C'est le cas de la Chine qui se globalise par les infrastructures et construit les routes de la soie en élaborant des accords portant sur des actifs bruts (matières premières, terres cultivables). C'est aussi le cas de nombreuses entreprises européennes soumises à une double contrainte : la décarbonation de l'activité et l'accès à l'énergie. Le second découplage privilégiait les coûts du travail et la productivité, les chaînes de valeur exigent aujourd'hui une normalisation technologique poussée : Safran précise qu'il n'y a pas d'action de décarbonation sans mobilisation de l'ensemble de la chaîne de valeur.
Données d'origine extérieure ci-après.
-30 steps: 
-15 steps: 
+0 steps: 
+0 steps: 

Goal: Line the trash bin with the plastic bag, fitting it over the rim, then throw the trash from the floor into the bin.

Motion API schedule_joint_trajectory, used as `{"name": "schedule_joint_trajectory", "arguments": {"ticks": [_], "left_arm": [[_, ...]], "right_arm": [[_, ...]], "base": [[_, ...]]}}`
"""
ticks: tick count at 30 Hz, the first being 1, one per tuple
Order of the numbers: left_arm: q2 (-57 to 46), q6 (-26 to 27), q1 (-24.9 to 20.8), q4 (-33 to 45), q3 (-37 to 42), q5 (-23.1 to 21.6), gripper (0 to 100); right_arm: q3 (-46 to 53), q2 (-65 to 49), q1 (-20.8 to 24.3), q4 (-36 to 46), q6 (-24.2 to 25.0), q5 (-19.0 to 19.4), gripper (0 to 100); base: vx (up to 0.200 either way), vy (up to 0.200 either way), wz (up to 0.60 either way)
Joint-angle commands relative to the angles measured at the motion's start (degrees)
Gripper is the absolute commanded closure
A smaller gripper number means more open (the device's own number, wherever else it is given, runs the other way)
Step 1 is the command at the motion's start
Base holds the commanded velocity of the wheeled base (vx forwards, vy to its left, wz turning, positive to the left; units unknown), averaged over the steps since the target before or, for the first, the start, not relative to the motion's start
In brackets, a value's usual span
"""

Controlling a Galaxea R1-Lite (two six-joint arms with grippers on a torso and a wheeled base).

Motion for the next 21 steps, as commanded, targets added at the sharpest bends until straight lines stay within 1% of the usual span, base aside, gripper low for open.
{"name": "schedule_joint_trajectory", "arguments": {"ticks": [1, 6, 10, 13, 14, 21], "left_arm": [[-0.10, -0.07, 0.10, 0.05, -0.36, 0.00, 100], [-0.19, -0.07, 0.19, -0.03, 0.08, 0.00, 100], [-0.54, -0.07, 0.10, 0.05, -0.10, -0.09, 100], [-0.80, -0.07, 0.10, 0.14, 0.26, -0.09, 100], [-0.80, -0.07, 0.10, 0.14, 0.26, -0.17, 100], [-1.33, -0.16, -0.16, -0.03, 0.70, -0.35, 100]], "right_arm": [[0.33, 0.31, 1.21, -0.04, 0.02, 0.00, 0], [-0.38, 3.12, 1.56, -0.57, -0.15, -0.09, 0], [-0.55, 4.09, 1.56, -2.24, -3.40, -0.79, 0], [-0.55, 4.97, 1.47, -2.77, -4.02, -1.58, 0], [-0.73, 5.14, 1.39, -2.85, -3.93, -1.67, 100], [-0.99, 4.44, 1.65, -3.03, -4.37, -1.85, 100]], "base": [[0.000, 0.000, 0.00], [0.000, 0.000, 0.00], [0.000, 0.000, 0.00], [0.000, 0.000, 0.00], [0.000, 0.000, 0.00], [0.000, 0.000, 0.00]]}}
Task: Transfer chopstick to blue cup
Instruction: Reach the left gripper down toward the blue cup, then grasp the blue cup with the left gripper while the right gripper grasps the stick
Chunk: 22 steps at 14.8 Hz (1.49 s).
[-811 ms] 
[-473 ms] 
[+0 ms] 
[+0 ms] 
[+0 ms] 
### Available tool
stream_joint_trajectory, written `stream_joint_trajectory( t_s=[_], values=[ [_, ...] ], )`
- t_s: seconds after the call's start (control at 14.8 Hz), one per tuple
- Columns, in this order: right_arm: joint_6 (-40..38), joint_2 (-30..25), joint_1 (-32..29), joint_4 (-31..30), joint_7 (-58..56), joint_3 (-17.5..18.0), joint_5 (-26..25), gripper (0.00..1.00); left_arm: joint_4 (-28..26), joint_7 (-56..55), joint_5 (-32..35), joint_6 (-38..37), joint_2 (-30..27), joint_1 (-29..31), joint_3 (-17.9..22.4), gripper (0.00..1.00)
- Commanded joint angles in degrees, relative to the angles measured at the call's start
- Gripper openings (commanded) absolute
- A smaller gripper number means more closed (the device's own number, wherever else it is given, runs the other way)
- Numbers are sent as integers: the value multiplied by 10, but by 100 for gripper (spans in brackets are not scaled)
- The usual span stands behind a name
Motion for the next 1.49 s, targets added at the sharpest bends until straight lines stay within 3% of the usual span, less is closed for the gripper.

Les effets économiques sont considérables. La compétitivité de l'ensemble de la chaîne est menacée lorsque Safran ajourne son projet d'usine de freins carbone à Feyzin et accroît la production des usines déjà localisées aux Etats-Unis et en Malaisie, puis réalise ensuite un investissement direct aux Etats-Unis, pays dans lequel le prix de l'énergie est resté stable ces deux dernières années (l'énergie représente 40% du coût de fabrication des freins carbone). Dans ce contexte, le mouvement de globalisation ralentit, la période actuelle est qualifiée de « slowbalization » traduisant un recul de 10 points du ratio imports+exports/PIB mondial sur la dernière décennie (D. Irwin, The pandemic adds momentum to the deglobalization trend, Peterson Institute, novembre 2022).

La primauté de la demande

Au-delà des effets-coût, les objectifs des firmes globales se sont modifiés. La numérisation et la gestion des écosystèmes ont coupé les relations entre les coûts du travail et les prix, en particulier dans les secteurs dans lesquels l'inflation progresse dans un contexte d'incertitude. La stratégie des entreprises est d'accroître les parts de marché et de maximiser leurs chiffres d'affaires de façon à atteindre des positions quasi-monopolistiques. La profitabilité réside avant tout dans la capacité d'exploiter les opportunités de croissance et d'anticiper les modifications de la demande, notamment lorsque l'impératif de décarbonation s'impose à l'ensemble de la chaîne de valeur.

Le coût du travail peut être absorbé par les gains de productivité et/ou la désindexation des salaires. Le coût du capital (déclassement des équipements, lourds investissements en nouvelles technologies, fermeture de certaines unités) exige la maximisation du chiffre d'affaires. La demande d'avions commerciaux est très forte aux Etats-Unis (avions neufs et rénovation), ce qui justifie l'investissement de Safran qui possède 55% de parts de marché sur le segment des avions commerciaux de plus de 100 places devant l'américain Collins Aerospace (Raytheon Technologies).